> What is needed:
Scan the records below. List lines holding "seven".

(Collection entries)

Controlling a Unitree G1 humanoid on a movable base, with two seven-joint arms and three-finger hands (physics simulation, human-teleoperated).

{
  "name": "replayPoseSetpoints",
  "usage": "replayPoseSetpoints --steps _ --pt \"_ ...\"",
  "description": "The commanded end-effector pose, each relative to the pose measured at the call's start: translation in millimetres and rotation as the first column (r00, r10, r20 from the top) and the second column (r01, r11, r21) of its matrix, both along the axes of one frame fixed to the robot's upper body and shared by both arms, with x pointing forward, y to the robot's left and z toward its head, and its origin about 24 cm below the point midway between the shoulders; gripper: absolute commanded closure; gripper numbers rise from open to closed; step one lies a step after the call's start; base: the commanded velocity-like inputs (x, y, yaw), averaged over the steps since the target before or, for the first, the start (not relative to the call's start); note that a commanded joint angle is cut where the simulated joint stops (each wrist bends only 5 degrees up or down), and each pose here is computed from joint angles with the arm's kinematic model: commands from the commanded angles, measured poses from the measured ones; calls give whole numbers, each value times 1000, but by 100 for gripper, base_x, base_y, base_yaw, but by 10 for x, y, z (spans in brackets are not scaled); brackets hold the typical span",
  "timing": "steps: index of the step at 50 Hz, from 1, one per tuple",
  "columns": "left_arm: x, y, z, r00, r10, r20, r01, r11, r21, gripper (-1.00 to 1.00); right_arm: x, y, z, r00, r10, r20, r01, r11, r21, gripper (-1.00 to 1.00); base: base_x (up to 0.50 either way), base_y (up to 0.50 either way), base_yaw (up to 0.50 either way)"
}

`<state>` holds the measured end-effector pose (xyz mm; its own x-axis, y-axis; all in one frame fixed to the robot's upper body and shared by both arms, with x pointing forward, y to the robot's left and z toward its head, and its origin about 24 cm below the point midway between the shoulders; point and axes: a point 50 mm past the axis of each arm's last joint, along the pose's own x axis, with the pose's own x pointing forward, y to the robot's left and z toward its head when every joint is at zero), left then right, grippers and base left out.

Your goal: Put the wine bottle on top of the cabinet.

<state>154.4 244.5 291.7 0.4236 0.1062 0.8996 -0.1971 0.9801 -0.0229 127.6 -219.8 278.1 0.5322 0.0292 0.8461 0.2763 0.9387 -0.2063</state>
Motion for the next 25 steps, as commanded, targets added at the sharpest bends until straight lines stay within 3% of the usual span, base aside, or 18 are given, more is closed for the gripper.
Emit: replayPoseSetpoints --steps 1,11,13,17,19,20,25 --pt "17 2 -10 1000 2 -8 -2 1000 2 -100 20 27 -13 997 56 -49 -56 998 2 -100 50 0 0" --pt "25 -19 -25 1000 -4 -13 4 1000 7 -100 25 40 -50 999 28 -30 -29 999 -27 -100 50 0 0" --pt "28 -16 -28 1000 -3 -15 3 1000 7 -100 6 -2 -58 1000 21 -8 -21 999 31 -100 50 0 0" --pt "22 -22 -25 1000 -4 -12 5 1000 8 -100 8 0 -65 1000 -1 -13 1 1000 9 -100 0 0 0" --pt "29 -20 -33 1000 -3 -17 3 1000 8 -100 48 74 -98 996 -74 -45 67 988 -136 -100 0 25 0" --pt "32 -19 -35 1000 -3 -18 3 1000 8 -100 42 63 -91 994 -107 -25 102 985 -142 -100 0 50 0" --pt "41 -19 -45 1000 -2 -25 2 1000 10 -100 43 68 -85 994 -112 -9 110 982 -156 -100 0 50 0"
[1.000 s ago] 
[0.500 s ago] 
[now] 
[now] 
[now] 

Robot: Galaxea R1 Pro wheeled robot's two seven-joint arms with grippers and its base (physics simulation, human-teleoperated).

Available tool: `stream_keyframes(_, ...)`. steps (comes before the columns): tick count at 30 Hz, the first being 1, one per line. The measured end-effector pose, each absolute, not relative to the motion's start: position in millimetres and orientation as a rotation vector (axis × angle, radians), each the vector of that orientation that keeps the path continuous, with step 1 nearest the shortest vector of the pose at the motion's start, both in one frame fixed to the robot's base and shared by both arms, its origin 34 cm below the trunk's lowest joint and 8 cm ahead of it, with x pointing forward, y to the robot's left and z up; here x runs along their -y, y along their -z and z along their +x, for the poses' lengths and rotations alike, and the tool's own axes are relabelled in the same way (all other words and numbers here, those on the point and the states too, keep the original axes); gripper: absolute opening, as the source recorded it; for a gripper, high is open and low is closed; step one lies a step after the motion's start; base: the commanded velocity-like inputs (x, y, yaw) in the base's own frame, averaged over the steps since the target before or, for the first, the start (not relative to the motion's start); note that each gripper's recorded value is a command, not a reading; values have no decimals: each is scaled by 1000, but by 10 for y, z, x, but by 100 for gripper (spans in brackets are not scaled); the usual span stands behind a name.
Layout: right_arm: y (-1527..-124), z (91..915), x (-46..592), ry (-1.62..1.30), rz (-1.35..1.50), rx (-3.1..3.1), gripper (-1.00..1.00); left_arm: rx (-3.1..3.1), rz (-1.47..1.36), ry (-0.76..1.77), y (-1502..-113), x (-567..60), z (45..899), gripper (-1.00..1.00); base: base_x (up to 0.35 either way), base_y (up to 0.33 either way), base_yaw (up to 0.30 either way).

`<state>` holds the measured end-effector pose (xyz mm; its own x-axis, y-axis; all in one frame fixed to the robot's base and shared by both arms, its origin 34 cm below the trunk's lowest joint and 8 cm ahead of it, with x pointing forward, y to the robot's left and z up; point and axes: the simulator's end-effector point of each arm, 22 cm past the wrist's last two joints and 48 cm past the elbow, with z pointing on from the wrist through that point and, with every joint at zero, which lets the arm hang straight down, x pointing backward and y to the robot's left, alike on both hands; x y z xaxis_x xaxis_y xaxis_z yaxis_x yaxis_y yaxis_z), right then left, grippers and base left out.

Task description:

> Written solution:
Controlling a Unitree G1 humanoid on a movable base, with two seven-joint arms and three-finger hands (physics simulation, human-teleoperated).
Robot: Galaxea R1 Pro wheeled robot's two seven-joint arms with grippers and its base (physics simulation, human-teleoperated).

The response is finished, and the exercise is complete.